Andy had drawn shoes for Henri Bendel ads when Geraldine Stutz ran the store. In 1987, she was a publisher, full of tasty ideas. One was to collect those drawings from the 1950s, when Warhol was young and eager and unknown. Another was to have me write the text. She published this charming, whimsical art between covers of corrugated cardboard — on a coffee table, the book stood out. Thirty years after Andy Warhol’s death, it still looks witty and fresh. Or so says its author. [To buy “Pre-Pop Warhol” from Amazon, click here.]
The New York piece? Here’s the first section. For the rest, please click on the link at the bottom.
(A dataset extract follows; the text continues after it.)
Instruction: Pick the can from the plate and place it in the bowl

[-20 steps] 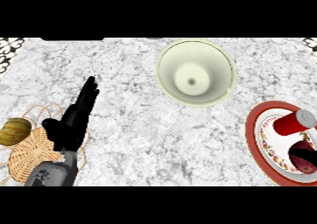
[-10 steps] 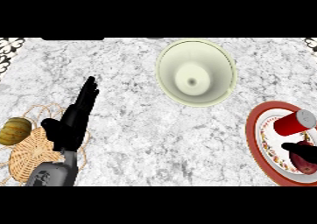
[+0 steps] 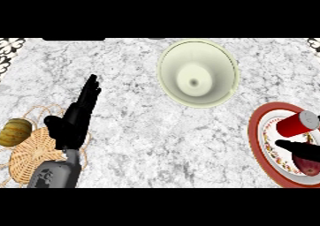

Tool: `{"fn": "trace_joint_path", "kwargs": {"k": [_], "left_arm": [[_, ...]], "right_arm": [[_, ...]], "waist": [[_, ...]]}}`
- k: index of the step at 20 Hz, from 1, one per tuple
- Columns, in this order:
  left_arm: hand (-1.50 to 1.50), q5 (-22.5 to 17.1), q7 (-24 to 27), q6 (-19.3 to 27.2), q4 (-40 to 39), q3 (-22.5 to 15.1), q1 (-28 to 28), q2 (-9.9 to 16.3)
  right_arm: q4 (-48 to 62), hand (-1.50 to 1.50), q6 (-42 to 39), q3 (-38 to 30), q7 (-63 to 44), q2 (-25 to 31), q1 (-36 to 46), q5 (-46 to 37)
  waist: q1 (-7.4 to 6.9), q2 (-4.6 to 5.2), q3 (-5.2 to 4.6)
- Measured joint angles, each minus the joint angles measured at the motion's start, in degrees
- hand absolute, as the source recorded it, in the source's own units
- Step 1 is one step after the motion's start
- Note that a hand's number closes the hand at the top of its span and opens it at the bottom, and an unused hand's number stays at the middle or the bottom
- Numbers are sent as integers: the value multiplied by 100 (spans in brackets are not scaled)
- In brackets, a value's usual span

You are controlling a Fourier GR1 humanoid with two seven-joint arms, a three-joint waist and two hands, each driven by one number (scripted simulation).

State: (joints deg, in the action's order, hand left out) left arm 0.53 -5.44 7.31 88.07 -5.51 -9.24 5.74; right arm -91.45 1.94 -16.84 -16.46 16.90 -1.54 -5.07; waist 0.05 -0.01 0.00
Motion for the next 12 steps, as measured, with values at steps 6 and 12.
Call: {"fn": "trace_joint_path", "kwargs": {"k": [6, 12], "left_arm": [[0, 2, -32, -101, 87, 56, 65, -29], [0, 69, 57, -199, 87, 112, 161, -42]], "right_arm": [[584, -150, 122, 8, 50, 146, 109, -533], [1320, -150, 206, 139, 274, 127, 417, -935]], "waist": [[-11, 2, 1], [-17, 3, 1]]}}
The first sign that there was something wrong with Andy Warhol, that he might be a mortal being after all, came three weeks ago. It was a Friday night, and after dinner with friends at Nippon, he was planning to see “Outrageous Fortune”, eat exactly three bites of a hot-fudge sundae at Serendipity, buy the newspapers, and go to bed. At dinner, though, he felt a pain. It was a sharp, bad pain, and rather than let anyone see him suffer, he excused himself. And as soon as he got home, the pain went away.
“I’m sorry I said I had to go home,” Warhol told Pat Hackett a few days later as he narrated his daily diary entry to her over the phone. “I should have gone to the movie, and no one would ever have known.”
In fact, no one remembered. And if anyone suspected trouble, it was dispelled the next week by Warhol’s ebullient spirits at the Valentine’s dinner for 30 friends that he held at Texarkana with Paige Powell, the young woman who was advertising director of Interview magazine by day and Warhol’s favorite date by night. Calvin Klein had sent him a dozen or so bottles of Obsession, and before Warhol set them out as party favors for the women, he drew hearts on them and signed his name. On one — for ballerina Heather Watts — he went further, inscribing the word the public never associates with Andy Warhol: “Love.”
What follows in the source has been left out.